◆ WHAT YOU WILL DO ◆
Give every line of the listing word for word, beginning at the first and including the line with "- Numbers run" as the last.

◆ PROVIDED INFORMATION ◆
——
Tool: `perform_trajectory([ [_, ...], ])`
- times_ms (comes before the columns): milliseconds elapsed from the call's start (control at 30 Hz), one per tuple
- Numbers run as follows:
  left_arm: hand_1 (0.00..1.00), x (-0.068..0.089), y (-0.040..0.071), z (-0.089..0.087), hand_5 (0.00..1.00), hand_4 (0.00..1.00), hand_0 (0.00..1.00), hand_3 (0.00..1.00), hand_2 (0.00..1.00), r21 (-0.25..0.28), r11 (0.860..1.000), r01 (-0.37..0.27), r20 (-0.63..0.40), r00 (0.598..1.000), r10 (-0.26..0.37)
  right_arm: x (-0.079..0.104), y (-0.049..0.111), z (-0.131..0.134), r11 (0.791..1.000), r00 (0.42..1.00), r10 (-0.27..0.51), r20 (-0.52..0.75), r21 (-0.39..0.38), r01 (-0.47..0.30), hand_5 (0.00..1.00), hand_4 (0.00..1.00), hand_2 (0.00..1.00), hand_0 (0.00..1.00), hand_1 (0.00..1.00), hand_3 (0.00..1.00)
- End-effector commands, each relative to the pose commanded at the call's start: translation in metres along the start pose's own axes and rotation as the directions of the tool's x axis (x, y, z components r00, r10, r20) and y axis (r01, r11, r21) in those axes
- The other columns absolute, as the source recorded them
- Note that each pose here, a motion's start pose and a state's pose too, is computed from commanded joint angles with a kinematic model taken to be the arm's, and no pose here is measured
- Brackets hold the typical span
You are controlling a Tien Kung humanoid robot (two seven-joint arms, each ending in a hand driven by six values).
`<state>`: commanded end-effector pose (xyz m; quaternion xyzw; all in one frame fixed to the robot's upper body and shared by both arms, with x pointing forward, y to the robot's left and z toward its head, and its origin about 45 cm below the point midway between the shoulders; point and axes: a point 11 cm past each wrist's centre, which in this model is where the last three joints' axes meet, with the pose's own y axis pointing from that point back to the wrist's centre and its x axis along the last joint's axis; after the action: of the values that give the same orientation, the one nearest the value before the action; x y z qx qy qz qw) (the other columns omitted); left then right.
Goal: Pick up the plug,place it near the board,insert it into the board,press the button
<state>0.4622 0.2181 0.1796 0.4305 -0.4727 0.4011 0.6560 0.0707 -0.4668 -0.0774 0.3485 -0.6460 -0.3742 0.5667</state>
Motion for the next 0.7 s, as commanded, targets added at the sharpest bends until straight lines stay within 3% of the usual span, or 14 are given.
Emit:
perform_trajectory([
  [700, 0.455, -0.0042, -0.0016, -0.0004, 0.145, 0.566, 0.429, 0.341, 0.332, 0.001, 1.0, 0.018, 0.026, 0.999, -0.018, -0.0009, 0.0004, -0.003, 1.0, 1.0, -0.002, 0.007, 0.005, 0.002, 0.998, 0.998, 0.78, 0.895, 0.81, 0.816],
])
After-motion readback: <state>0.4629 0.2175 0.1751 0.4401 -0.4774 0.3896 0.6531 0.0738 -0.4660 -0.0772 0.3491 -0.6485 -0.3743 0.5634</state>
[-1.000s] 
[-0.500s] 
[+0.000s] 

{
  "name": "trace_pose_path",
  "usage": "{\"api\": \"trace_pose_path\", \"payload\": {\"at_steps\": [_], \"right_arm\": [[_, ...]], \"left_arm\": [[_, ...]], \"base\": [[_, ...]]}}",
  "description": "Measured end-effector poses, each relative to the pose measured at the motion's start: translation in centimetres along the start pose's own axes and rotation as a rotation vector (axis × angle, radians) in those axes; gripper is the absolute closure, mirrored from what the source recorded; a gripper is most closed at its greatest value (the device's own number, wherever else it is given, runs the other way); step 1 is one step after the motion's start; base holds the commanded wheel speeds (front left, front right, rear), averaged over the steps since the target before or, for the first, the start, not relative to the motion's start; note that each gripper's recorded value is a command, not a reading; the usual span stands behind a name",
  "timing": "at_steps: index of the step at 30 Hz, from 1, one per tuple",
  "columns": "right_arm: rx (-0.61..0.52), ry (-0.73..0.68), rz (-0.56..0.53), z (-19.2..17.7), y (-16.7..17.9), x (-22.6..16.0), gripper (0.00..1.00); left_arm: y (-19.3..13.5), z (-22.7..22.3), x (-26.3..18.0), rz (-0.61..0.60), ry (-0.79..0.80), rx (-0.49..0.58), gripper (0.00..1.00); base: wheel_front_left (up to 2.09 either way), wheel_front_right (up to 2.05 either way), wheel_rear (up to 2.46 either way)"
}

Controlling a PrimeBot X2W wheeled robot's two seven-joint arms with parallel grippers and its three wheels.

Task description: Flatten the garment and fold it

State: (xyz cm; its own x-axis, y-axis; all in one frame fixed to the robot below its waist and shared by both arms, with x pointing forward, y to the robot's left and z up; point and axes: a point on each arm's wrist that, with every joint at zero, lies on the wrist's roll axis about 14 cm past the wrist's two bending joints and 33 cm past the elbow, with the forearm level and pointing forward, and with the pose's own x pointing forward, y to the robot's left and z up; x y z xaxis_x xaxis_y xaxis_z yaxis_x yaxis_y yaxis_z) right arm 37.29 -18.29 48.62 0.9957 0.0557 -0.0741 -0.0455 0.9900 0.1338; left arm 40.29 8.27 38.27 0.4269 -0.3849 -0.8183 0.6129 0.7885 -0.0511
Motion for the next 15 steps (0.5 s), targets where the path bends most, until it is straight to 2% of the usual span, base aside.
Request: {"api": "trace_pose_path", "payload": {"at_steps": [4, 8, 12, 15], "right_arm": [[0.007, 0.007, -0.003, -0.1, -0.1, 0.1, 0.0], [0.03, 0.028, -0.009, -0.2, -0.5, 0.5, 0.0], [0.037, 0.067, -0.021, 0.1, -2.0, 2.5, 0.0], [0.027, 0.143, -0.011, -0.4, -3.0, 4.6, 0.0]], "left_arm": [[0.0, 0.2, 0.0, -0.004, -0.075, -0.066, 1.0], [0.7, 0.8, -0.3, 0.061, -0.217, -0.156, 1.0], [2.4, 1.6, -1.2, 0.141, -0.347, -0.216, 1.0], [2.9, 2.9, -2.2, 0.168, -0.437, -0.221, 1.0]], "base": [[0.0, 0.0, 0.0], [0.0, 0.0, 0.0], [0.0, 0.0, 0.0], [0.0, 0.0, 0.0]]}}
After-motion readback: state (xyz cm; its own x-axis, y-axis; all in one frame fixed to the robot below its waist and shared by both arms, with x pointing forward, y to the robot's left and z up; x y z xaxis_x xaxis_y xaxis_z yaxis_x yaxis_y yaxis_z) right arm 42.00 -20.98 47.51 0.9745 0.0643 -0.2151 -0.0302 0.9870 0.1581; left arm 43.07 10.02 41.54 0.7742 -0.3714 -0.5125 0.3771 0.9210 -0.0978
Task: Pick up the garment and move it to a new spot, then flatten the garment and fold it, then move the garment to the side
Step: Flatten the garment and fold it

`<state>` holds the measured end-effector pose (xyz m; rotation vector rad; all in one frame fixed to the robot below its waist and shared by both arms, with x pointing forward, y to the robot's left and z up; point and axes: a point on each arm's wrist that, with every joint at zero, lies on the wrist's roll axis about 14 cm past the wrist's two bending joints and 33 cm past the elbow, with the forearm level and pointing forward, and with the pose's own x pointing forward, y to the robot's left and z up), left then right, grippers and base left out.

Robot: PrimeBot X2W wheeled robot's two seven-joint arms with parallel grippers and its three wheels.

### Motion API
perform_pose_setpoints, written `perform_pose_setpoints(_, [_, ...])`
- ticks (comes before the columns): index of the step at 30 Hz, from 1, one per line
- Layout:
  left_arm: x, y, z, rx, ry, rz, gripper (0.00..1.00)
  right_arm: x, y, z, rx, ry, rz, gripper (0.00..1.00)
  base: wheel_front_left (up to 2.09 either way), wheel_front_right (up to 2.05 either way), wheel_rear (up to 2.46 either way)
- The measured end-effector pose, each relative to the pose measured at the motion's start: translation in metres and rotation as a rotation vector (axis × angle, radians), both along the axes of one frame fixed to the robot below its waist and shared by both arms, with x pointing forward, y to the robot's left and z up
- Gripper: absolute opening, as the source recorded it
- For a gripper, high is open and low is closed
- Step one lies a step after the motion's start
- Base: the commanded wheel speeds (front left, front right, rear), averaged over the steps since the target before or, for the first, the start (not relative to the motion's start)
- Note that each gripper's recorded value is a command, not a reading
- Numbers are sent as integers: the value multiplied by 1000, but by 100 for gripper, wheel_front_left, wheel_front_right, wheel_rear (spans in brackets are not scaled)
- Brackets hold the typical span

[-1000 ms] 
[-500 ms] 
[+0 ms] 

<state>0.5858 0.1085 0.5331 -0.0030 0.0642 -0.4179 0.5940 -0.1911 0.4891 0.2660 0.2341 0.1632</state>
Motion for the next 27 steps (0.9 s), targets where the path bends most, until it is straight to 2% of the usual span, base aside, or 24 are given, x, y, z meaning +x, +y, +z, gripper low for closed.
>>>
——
◆ EXERCISE OUTPUT ◆
Tool: `perform_trajectory([ [_, ...], ])`
- times_ms (comes before the columns): milliseconds elapsed from the call's start (control at 30 Hz), one per tuple
- Numbers run as follows:

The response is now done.